Give back the lines below verbatim, omitting all pictures.
○ ○ ○ ○ ○ ○ ○
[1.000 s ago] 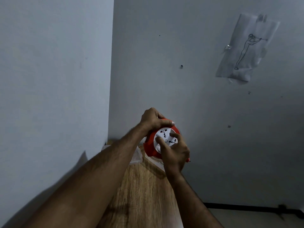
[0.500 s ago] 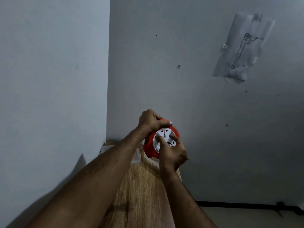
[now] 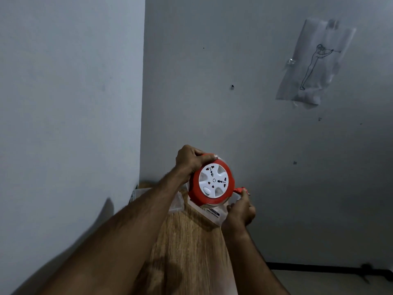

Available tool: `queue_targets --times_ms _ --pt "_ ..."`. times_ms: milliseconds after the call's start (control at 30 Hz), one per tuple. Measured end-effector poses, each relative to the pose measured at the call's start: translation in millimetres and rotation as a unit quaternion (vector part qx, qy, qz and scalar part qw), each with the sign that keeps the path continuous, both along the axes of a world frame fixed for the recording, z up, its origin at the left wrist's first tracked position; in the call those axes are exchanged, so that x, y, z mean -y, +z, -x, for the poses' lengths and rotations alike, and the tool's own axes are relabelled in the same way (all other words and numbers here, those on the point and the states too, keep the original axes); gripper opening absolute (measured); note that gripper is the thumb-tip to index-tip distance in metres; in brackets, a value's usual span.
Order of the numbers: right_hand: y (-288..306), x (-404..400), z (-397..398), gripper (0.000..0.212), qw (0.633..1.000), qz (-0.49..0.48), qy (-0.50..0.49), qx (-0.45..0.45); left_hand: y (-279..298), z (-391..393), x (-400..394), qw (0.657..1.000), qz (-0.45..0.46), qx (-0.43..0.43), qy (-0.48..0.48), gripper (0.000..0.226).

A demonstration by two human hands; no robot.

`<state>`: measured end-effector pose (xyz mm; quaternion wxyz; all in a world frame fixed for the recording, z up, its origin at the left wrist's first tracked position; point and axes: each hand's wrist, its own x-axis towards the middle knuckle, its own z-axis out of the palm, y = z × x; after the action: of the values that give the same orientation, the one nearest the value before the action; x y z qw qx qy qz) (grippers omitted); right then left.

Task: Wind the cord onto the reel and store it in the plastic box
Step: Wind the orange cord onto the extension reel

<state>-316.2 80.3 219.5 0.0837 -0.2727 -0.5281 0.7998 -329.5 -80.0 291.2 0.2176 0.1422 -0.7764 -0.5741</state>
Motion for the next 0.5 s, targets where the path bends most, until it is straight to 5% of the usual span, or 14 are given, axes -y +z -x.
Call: queue_targets --times_ms 133,300,500 --pt "-3.8 -1.7 5.7 0.036 0.991 0.097 0.088 -0.031 -7.3 -0.7 -2.6 1.0 -0.024 0.01 0.014 0.039" --pt "9.3 2.7 6.1 0.008 0.986 0.083 0.108 -0.092 -19.2 -10.3 -2.5 0.996 -0.076 0.006 0.046 0.042" --pt "-1.3 13.8 4.0 0.005 0.985 0.03 0.135 -0.1 -34.3 -36.5 4.1 0.991 -0.096 -0.008 0.088 0.035"
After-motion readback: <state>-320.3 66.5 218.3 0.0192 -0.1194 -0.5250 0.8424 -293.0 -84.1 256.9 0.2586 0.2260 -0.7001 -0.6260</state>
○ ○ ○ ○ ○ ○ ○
*Answer box*:
[1.000 s ago] 
[0.500 s ago] 
[now] 

Available tool: `queue_targets --times_ms _ --pt "_ ..."`. times_ms: milliseconds after the call's start (control at 30 Hz), one per tuple. Measured end-effector poses, each relative to the pose measured at the call's start: translation in millimetres and rotation as a unit quaternion (vector part qx, qy, qz and scalar part qw), each with the sign that keeps the path continuous, both along the axes of a world frame fixed for the recording, z up, its origin at the left wrist's first tracked position; in the call those axes are exchanged, so that x, y, z mean -y, +z, -x, for the poses' lengths and rotations alike, and the tool's own axes are relabelled in the same way (all other words and numbers here, those on the point and the states too, keep the original axes); gripper opening absolute (measured); note that gripper is the thumb-tip to index-tip distance in metres; in brackets, a value's usual span.
Order of the numbers: right_hand: y (-288..306), x (-404..400), z (-397..398), gripper (0.000..0.212), qw (0.633..1.000), qz (-0.49..0.48), qy (-0.50..0.49), qx (-0.45..0.45); left_hand: y (-279..298), z (-391..393), x (-400..394), qw (0.657..1.000), qz (-0.45..0.46), qx (-0.43..0.43), qy (-0.48..0.48), gripper (0.000..0.226).

A demonstration by two human hands; no robot.

`<state>`: measured end-effector pose (xyz mm; quaternion wxyz; all in a world frame fixed for the recording, z up, its origin at the left wrist's first tracked position; point and axes: each hand's wrist, its own x-axis towards the middle knuckle, its own z-axis out of the palm, y = z × x; after the action: of the values that give the same orientation, the one nearest the value before the action; x y z qw qx qy qz) (grippers omitted); right then left.

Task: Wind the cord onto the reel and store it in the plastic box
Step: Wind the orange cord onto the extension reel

<state>-316.2 80.3 219.5 0.0837 -0.2727 -0.5281 0.7998 -329.5 -80.0 291.2 0.2176 0.1422 -0.7764 -0.5741</state>
Motion for the next 0.5 s, targets where the path bends most, until it is straight to 5% of the usual span, or 14 are given, axes -y +z -x.
Call: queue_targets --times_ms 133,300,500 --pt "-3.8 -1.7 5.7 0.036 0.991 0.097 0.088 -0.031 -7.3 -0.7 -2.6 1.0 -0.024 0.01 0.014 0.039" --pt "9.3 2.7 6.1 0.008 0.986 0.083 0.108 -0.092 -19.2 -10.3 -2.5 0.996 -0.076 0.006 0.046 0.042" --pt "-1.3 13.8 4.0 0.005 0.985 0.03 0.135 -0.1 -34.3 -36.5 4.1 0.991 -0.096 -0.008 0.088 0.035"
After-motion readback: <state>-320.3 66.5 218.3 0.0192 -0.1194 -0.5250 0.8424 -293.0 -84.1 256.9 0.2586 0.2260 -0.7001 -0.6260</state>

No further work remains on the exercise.